* [Task to carry out]
Lines with the string "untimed" are to be identified in the listing and copied.

──────── Dataset extract ────────

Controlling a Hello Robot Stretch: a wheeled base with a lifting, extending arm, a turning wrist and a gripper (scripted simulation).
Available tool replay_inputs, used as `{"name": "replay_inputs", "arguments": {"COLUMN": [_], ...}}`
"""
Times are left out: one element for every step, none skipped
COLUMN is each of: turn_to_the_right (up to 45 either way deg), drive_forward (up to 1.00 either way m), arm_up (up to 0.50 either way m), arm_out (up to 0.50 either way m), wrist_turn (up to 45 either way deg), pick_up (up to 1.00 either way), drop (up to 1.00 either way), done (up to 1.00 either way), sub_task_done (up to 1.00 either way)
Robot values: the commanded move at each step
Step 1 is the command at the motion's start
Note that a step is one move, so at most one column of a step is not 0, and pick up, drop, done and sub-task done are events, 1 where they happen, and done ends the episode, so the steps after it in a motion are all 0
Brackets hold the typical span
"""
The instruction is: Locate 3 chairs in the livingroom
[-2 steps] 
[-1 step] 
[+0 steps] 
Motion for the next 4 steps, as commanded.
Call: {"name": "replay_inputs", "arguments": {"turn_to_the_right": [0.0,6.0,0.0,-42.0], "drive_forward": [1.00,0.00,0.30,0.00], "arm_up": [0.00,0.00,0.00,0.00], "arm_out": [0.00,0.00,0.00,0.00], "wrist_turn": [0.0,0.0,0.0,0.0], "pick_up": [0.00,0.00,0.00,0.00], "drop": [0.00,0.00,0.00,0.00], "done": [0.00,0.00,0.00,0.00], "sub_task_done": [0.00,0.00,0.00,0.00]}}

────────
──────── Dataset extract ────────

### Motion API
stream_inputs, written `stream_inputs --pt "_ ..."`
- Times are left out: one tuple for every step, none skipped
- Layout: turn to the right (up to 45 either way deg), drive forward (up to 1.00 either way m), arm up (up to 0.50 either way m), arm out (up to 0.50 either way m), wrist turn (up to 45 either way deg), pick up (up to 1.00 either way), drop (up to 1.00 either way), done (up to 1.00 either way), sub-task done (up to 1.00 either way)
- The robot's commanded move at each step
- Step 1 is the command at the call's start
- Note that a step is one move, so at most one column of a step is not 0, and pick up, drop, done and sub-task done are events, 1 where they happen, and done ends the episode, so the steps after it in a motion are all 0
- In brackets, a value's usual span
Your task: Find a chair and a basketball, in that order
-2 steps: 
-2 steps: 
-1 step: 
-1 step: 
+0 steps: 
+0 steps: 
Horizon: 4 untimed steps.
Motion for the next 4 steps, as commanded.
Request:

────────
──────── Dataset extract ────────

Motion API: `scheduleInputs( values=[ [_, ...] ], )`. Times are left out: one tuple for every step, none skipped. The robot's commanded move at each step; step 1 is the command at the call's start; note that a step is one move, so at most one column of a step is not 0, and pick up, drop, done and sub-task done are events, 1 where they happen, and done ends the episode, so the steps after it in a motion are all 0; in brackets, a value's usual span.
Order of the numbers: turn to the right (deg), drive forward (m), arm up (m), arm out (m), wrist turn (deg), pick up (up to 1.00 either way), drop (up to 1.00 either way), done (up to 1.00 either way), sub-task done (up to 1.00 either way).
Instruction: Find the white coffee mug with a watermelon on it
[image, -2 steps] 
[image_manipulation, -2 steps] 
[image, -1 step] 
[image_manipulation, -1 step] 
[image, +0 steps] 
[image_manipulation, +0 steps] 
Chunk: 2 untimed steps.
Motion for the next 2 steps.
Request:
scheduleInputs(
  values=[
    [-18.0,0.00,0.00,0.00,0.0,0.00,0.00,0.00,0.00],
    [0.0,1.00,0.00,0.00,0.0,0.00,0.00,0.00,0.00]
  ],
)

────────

* [The answer]
Horizon: 4 untimed steps.
Chunk: 2 untimed steps.

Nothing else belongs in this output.